After being asked to consider the legality and desirability of compulsory Alternative Dispute Resolution (ADR) in civil litigation the Civil Justice Council's report this week concludes that it is compatible with Article 6 of the European Human Rights Convention and is, therefore, lawful.
It is, of course, already an integral part of family law and construction proceedings but there have been a number of developments over the last number of years that seek to promote and push the use of ADR more widely in civil litigation, such as for example the Boundary Dispute Mediation Service.
The need for more ADR is becoming more and more evident as the courts are under-resourced and over-worked. This also became apparent during the covid-19 pandemic when the courts were closed for large periods of time. Parties to proceedings naturally consider that if the courts are not open (or unable to deal with a case in a timely manner) what other options do we have? A day in court is not always worth the wait!

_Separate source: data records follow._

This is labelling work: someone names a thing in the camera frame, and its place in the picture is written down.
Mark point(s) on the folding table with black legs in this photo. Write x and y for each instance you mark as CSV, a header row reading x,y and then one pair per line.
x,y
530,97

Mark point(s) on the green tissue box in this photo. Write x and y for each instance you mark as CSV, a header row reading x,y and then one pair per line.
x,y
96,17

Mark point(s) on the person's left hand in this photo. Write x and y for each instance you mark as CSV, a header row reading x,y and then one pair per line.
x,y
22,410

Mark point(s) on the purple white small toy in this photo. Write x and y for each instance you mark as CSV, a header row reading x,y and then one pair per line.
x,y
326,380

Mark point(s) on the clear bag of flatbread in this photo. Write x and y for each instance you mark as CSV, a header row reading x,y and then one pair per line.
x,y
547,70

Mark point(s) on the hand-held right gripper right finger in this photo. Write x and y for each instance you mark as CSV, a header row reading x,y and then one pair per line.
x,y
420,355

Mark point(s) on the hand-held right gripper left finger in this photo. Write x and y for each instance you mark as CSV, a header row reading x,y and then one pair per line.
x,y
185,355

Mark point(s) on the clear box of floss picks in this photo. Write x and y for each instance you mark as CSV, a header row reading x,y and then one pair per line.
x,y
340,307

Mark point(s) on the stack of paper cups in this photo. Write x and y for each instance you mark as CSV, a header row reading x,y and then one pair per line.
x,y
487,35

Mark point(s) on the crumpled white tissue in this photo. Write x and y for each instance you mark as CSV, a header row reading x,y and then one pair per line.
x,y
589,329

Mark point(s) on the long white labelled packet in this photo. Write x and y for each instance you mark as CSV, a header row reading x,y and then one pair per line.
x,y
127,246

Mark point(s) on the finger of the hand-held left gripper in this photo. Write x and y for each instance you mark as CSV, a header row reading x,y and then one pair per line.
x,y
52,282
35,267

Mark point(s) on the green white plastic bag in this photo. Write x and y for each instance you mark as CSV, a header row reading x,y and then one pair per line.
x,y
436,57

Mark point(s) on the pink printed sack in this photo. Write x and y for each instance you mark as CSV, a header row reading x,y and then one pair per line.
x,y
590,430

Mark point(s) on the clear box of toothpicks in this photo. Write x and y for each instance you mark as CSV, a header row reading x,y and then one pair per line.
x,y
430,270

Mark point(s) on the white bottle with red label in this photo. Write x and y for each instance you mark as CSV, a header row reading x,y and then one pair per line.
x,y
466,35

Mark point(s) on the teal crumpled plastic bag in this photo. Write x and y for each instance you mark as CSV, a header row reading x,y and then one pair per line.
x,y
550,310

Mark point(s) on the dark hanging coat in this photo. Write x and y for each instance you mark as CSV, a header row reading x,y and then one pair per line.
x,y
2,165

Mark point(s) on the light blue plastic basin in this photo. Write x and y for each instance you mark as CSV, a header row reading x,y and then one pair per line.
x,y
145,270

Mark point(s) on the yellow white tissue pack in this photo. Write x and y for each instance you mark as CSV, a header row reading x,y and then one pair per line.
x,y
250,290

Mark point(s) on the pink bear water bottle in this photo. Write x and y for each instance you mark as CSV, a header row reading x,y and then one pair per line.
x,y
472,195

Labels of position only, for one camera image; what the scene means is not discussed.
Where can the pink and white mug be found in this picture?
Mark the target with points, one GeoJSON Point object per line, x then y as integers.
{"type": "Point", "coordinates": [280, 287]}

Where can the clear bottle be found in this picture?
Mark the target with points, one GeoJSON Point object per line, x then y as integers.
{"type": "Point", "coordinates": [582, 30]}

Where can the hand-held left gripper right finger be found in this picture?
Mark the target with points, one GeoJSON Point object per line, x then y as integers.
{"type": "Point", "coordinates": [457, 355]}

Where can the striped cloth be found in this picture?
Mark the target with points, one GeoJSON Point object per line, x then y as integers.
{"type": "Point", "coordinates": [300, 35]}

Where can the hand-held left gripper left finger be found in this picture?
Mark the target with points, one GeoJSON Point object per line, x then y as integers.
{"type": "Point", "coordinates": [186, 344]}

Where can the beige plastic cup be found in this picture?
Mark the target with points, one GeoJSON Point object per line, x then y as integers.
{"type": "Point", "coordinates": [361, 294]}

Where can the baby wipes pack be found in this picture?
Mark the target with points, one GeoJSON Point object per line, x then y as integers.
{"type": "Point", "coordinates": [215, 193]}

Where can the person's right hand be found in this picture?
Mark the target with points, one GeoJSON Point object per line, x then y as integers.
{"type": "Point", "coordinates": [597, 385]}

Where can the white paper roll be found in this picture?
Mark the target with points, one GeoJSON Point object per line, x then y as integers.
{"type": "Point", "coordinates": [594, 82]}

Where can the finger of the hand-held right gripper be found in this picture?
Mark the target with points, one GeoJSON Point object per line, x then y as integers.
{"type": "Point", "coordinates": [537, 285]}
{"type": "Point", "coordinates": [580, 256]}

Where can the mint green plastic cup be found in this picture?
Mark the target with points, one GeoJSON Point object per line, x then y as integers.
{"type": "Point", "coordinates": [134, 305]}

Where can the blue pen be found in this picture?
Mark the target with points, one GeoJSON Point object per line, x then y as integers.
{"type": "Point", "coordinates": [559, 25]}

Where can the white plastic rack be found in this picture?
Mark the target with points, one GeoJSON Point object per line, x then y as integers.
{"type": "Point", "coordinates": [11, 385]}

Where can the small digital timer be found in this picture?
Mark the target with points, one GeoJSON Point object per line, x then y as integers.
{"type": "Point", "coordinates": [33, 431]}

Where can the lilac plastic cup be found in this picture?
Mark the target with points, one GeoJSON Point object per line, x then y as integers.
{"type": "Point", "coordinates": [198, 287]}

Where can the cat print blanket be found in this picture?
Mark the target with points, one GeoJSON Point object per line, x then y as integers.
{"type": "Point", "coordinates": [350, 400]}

ADR is, and should be, a prominent part of the process of resolving a dispute. It will often offer a significant costs saving for the parties but, more importantly, it offers far more flexibility in the terms of settlement than a court could order. It therefore widens the landscape within which a settlement can be achieved.
In my experience of dealing with property litigation cases it is rare for a judge not to seek explanations from the parties in respect of efforts to resolve the dispute through ADR. It is not uncommon for proceedings to be stayed at an early stage to facilitate ADR. An Order can also be made in terms that if a party refuses ADR they must file a witness statement to explain the reason for their refusal. Such a refusal can have cost sanctions later in the proceedings.
The introduction of compulsory ADR will not therefore, in my view, be a huge sea change for those working in civil litigation. It is already a vital part of the resolution process and will force those who crave their day in court or are resistant to ADR to instead properly engage in the ADR process. There are very few cases where ADR is not worth trying in order to resolve the dispute.
If not doing so already, lawyers will need to advise clients on the ADR options in a similar vein to court proceedings from the outset including timing, procedure, cost and potential outcomes. It will be a shift in mindset for some lawyers and indeed for clients who might treat the term "litigation" as synonymous with the courts rather than a process that seeks to resolve the dispute in the most appropriate way - often this is not through the courts.
We will watch this space with interest, as related changes to the Civil Procedure Rules are likely in the near future.
We have concluded that ADR can be made compulsory, subject to a number of factors. More work is necessary in order to determine the types of claim and the situations in which compulsory (A)DR would be appropriate and most effective for all concerned, both in the present system and in relation to online justice.